Work to complete - Please output the listing that follows exactly, but keep all images out.

Recorded data -

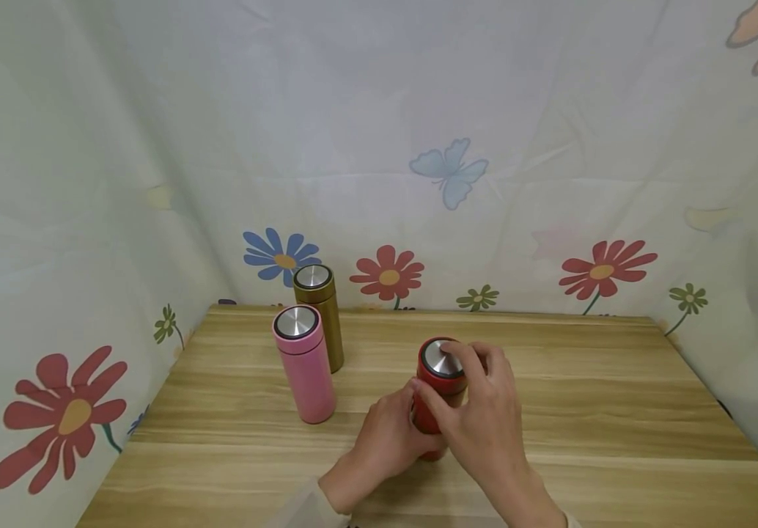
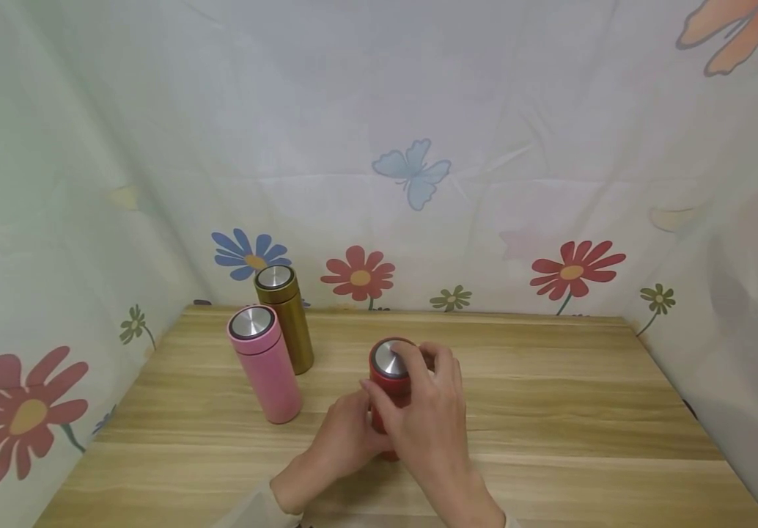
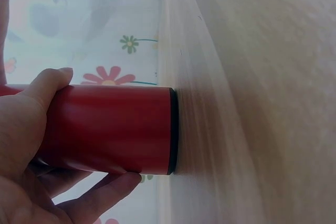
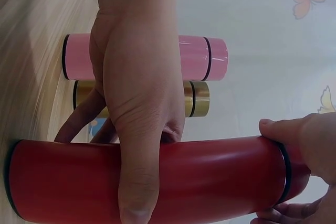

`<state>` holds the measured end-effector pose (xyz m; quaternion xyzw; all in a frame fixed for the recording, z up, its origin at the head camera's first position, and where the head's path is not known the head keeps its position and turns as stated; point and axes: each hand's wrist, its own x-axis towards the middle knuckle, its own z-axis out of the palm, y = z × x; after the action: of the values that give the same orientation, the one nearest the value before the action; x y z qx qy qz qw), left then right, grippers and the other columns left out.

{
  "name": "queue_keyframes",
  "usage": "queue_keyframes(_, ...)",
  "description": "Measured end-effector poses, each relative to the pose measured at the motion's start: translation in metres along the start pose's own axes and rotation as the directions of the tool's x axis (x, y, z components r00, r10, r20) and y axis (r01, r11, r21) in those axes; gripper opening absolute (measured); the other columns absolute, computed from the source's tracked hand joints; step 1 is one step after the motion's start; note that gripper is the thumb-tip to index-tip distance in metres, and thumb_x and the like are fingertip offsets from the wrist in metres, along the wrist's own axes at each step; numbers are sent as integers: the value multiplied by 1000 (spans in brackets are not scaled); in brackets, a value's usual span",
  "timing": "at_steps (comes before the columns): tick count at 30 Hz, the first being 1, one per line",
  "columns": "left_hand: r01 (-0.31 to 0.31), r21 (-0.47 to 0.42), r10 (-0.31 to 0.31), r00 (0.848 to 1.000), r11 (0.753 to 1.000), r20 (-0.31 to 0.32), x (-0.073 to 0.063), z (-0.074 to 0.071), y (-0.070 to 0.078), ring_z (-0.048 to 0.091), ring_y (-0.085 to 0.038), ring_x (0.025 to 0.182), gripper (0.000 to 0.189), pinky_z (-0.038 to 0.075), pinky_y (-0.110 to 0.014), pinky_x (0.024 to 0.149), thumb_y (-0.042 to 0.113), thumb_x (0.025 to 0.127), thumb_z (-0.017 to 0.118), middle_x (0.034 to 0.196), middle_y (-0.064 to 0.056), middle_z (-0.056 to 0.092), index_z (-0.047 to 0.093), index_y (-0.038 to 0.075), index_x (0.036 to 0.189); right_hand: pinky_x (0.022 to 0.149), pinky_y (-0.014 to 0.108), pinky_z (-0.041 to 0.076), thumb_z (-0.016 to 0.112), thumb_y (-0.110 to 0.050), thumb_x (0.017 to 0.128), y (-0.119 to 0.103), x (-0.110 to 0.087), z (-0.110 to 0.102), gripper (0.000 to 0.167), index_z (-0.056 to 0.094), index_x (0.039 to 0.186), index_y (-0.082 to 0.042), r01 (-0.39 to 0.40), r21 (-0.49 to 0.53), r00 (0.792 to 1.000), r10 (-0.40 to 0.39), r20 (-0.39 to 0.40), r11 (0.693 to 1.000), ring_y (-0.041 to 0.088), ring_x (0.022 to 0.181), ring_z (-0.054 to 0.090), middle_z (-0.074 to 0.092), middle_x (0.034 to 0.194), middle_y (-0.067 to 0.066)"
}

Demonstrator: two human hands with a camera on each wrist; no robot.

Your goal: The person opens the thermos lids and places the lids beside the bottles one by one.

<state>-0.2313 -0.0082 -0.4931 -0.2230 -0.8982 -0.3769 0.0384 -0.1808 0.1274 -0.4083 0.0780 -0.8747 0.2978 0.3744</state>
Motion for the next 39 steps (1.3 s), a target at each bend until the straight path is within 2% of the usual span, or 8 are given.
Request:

Exercise answer -
`<state>` holds the measured end-effector pose (xyz m; quaternion xyzw; all in a frame fixed for the recording, z up, its origin at the head camera's first position, and where the head's path is not known the head keeps its position and turns as stated; point and axes: each hand's wrist, its own x-axis towards the middle knuckle, its own z-axis out of the palm, y = z × x; after the action: of the values that give the same orientation, the one nearest the value before the action; x y z qx qy qz qw), left then right, grippers and the other columns left out.

{
  "name": "queue_keyframes",
  "usage": "queue_keyframes(_, ...)",
  "description": "Measured end-effector poses, each relative to the pose measured at the motion's start: translation in metres along the start pose's own axes and rotation as the directions of the tool's x axis (x, y, z components r00, r10, r20) and y axis (r01, r11, r21) in those axes; gripper opening absolute (measured); the other columns absolute, computed from the source's tracked hand joints; step 1 is one step after the motion's start; note that gripper is the thumb-tip to index-tip distance in metres, and thumb_x and the like are fingertip offsets from the wrist in metres, along the wrist's own axes at each step; numbers are sent as integers: the value multiplied by 1000 (spans in brackets are not scaled); in brackets, a value's usual span",
  "timing": "at_steps (comes before the columns): tick count at 30 Hz, the first being 1, one per line",
  "columns": "left_hand: r01 (-0.31 to 0.31), r21 (-0.47 to 0.42), r10 (-0.31 to 0.31), r00 (0.848 to 1.000), r11 (0.753 to 1.000), r20 (-0.31 to 0.32), x (-0.073 to 0.063), z (-0.074 to 0.071), y (-0.070 to 0.078), ring_z (-0.048 to 0.091), ring_y (-0.085 to 0.038), ring_x (0.025 to 0.182), gripper (0.000 to 0.189), pinky_z (-0.038 to 0.075), pinky_y (-0.110 to 0.014), pinky_x (0.024 to 0.149), thumb_y (-0.042 to 0.113), thumb_x (0.025 to 0.127), thumb_z (-0.017 to 0.118), middle_x (0.034 to 0.196), middle_y (-0.064 to 0.056), middle_z (-0.056 to 0.092), index_z (-0.047 to 0.093), index_y (-0.038 to 0.075), index_x (0.036 to 0.189); right_hand: pinky_x (0.022 to 0.149), pinky_y (-0.014 to 0.108), pinky_z (-0.041 to 0.076), thumb_z (-0.016 to 0.112), thumb_y (-0.110 to 0.050), thumb_x (0.017 to 0.128), y (-0.119 to 0.103), x (-0.110 to 0.087), z (-0.110 to 0.102), gripper (0.000 to 0.167), index_z (-0.056 to 0.094), index_x (0.039 to 0.186), index_y (-0.082 to 0.042), r01 (-0.39 to 0.40), r21 (-0.49 to 0.53), r00 (0.792 to 1.000), r10 (-0.40 to 0.39), r20 (-0.39 to 0.40), r11 (0.693 to 1.000), ring_y (-0.041 to 0.088), ring_x (0.022 to 0.181), ring_z (-0.054 to 0.090), middle_z (-0.074 to 0.092), middle_x (0.034 to 0.194), middle_y (-0.067 to 0.066)"
}

Demonstrator: two human hands with a camera on each wrist; no robot.

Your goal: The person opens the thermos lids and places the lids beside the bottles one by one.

<state>-0.2313 -0.0082 -0.4931 -0.2230 -0.8982 -0.3769 0.0384 -0.1808 0.1274 -0.4083 0.0780 -0.8747 0.2978 0.3744</state>
Motion for the next 39 steps (1.3 s), a target at each bend until the straight path is within 2% of the usual span, or 8 are given.
Request:

This completes the requested output.